• _Your task_:
Below, find the line containing "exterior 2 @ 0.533"; from there to the final line, print every line exactly and skip the pictures.

• _Supplied information_:
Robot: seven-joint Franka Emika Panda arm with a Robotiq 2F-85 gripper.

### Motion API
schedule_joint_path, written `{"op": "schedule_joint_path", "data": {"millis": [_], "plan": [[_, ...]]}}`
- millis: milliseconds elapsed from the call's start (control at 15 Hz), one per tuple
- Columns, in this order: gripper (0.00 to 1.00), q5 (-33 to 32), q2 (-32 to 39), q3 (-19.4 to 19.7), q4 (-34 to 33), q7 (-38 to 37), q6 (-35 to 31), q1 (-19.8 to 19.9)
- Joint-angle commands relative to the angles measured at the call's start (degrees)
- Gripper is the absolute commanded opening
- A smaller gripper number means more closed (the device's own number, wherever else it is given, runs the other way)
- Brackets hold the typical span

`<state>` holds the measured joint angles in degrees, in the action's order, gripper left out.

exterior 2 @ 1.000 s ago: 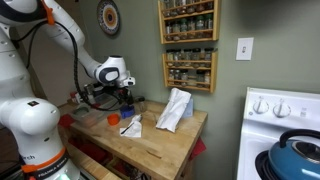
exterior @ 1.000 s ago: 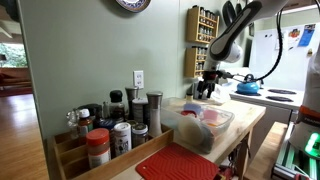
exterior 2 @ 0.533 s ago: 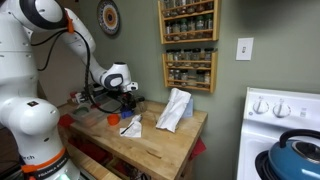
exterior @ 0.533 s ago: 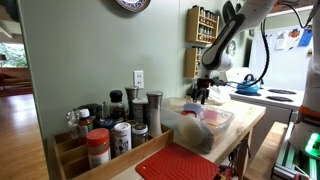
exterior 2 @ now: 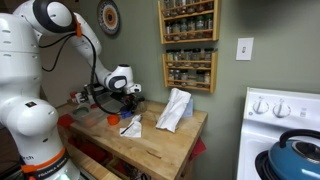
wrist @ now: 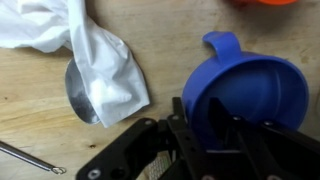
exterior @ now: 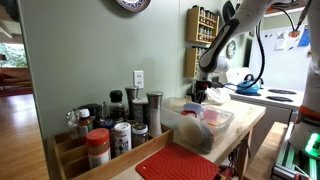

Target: Pick up the blue cup from the countertop and put it into the crisper drawer pick up the orange cup and put it in the blue cup inside the crisper drawer

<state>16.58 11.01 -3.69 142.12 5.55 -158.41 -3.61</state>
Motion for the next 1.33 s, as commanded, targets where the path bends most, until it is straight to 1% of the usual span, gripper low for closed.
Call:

• _Your response_:
exterior 2 @ 0.533 s ago: 
exterior @ 0.533 s ago: 
exterior 2 @ now: 
wrist @ now: 
exterior @ now: 

Target: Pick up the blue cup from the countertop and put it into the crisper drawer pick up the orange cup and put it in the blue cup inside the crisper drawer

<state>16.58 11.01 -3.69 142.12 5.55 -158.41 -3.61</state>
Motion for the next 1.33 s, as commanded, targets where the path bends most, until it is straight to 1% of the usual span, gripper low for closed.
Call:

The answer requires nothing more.